11. O problema da separação das esferas musicais: quando considera e modificação nas funções que o fascínio exercido pela música ligeira exerce num instante em que seus aspectos regressivos se disseminaram por todo o tecido social, Adorno retoma a questão da separação entre as esferas superiores e inferiores da expressão musical (entre a “música ligeira” e a “música séria”); a suposição de que se separem necessariamente constituiu em boa medida o argumento do próprio fascismo, e não é esta certamente a posição de um Adorno, mas a consideração de que se vinculem naturalmente deve ser igualmente contestada, pois é precisamente em seu âmbito que as forças produtivas encontram sua justificação num plano estético.

12. Para Adorno, a chave para pensarmos de que modo a unidade entre o prazer estético e o consumo se manifestam é a mesma na qual Marx pensara a lógica da produção no capitalismo, ou seja, a da contradição: em boa medida, podemos até imaginar que os esforços por separar as instâncias superiores e inferiores da cultura atendem precisamente a uma requisição daquela visão segundo a qual tais limites não seriam necessários, a saber, o de que nosso entendimento acerca do prazer e da fruição estéticas deve se dar a propósito daquilo que podemos claramente assumir como objeto de nosso acolhimento mais imediato; a cifra que define o modo como reconhecemos as propriedades estéticas da música de nossos dias tem cada vez menos a ver com a unidade tensionada na articulação dos próprios elementos musicais, e cada vez mais com os critérios de publicidade que vigoram em nossa época.
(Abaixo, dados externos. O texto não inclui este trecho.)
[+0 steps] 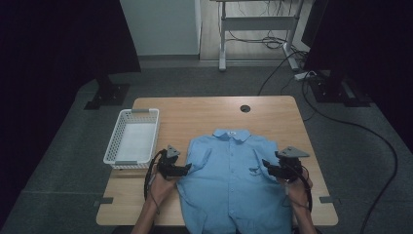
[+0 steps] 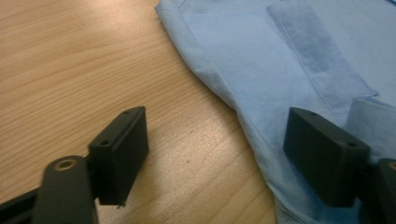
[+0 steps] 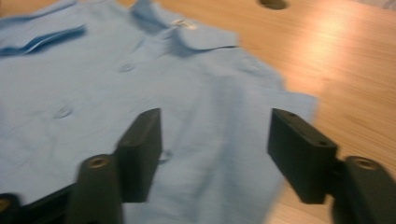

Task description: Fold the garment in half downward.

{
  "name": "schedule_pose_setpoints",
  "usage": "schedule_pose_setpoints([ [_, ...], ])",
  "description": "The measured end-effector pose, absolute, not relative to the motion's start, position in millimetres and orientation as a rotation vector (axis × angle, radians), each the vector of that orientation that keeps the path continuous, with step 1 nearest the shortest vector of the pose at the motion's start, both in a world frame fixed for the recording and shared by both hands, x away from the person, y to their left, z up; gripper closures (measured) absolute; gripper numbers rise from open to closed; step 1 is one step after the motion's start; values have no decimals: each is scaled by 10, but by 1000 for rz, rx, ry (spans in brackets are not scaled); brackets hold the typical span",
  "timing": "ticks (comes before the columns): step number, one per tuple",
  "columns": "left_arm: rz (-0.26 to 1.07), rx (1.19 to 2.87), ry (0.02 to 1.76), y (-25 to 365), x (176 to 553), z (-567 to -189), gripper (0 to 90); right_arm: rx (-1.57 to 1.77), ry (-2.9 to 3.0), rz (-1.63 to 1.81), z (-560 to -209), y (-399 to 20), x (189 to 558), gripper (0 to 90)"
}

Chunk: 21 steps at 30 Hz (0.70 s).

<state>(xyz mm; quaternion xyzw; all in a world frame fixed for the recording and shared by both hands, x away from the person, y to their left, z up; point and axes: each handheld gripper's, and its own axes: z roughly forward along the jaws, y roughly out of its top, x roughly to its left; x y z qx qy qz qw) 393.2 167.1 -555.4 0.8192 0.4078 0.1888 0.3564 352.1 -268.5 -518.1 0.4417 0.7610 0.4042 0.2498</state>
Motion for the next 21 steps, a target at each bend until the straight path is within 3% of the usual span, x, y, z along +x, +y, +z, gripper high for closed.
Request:
schedule_pose_setpoints([
  [11,479,2127,1043,1660,3937,-5555,160,1368,2145,1003,-5530,-2995,3626,181],
  [16,479,2128,1041,1659,3933,-5556,158,1339,2181,1008,-5640,-3007,3630,53],
  [21,475,2133,1037,1659,3873,-5557,146,1338,2179,967,-5646,-2973,3562,45],
])
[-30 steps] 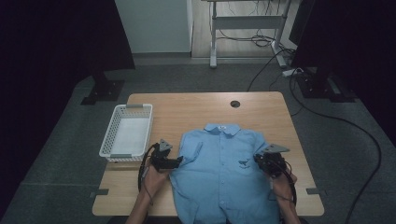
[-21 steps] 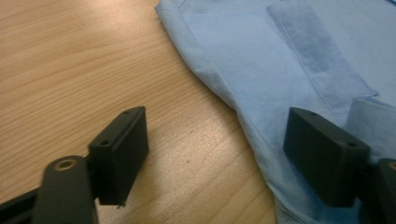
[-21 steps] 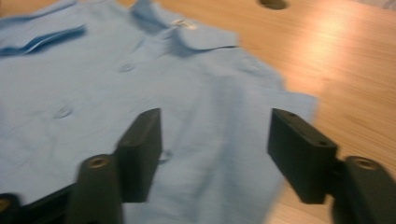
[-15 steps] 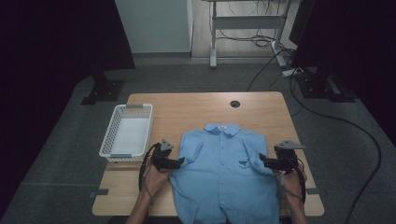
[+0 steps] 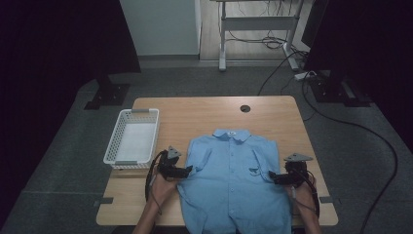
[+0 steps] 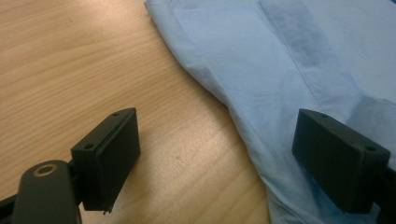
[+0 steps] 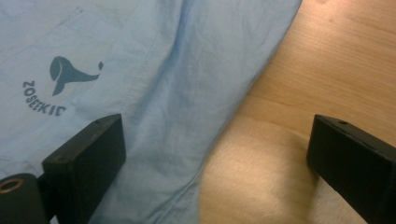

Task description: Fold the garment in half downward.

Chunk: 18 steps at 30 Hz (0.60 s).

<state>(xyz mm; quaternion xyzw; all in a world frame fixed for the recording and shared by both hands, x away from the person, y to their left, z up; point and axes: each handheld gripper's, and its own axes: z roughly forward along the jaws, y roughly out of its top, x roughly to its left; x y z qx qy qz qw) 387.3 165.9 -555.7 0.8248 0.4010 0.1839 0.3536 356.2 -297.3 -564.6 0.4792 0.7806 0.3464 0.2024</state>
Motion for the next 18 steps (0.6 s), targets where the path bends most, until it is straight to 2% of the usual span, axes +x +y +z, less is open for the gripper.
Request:
schedule_pose_setpoints([
  [18,477,2134,1033,1788,3290,-5563,167,1259,2241,1001,-5654,-2862,2949,69],
])
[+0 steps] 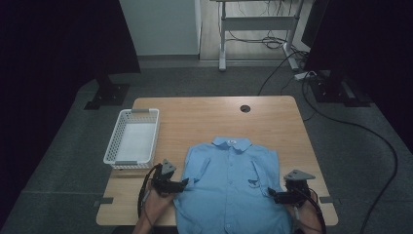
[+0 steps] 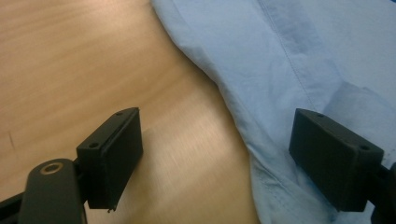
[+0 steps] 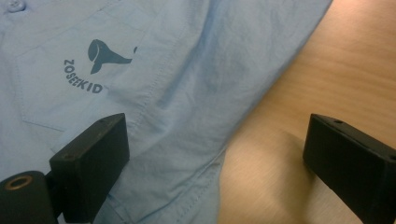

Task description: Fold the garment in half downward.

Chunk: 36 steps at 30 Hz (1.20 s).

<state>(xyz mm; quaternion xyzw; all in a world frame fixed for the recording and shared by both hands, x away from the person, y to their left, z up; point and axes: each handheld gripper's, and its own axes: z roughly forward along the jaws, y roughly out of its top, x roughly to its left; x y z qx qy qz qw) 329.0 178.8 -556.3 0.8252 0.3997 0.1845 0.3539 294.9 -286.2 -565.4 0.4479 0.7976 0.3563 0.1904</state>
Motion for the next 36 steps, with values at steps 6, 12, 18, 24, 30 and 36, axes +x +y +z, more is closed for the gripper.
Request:
schedule_pose_setpoints([
  [6,467,2140,1014,1832,3048,-5568,167,1228,2262,1017,-5656,-2842,2763,89],
  [12,447,2143,999,1838,3081,-5565,158,1203,2286,1023,-5650,-2845,2753,95],
  [18,365,2145,977,1795,3317,-5438,185,1185,2347,1034,-5528,-2831,2869,152],
  [24,394,2136,943,1593,3728,-5251,186,1177,2300,1046,-5393,-2846,3174,153],
  [30,398,2170,948,1462,4053,-5340,214,1218,2262,1016,-5381,-2899,3584,233],
  [36,404,2227,941,1401,4234,-5489,207,1257,2276,996,-5477,-2923,3865,317],
])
13. O conceito do fetichismo musical: Adorno identifica o processo no qual a experiência estética é um elemento de reificação das forças sociais que propiciam a circulação de bens estéticos com o fetichismo: associando o fenômeno com a descrição de Marx acerca do processo de reificação da forma-mercadoria, Adorno considera que o processo de publicização e circulação de bens culturais passa a ter precedência sobre aquele no qual obras ganham sentido, quando consideramos o modo como um determinado valor histórico se subscreve à arte; o elemento de aparência sensível dos objetos estéticos, de uma obra musical, se deixam perder naqueles que caracterizam sua possibilidade de intercâmbio, num contexto capitalista; em termos, o valor de uso é sobrepujado pelo valor de troca, e de tal modo que, quando consideramos a função do estético em nossos dias, devemos concluir que ela incorporou à sua estrutura uma função de justificação da própria lógica da produção.

Adorno, “O fetichismo...”: pg. 172, 173.

14. A regressão estética da audição: A consequência deste processo no interior do qual as propriedades da música são assimiladas na lógica da reprodução social é, segundo Adorno, a formação de uma escuta regressiva, isto é, uma audição que não consegue articular as obras no plano de uma totalidade conceitual, mas que está permanentemente tomada pelo contingente. A melhor caracterização possível deste fenômeno regressivo encontramos na descrição adorniana da desconcentração típica da relação com o jazz e com a música ligeira, em geral: o efeito da concepção fetichista é aaquela situação na qual um ouvinte torna-se capaz de desenvolver uma sensibilidade auditiva absolutamente atômica e desarticulada.

Referências Bibliográficas:

ADORNO, T.W. “O fetichismo na música e a regressão da audição”. In et. al. Benjamin, Habermas, Horkheimer, Adorno;
ADORNO, T.W. “Notas sobre o filme”. In: Adorno – Grandes Cientistas Sociais.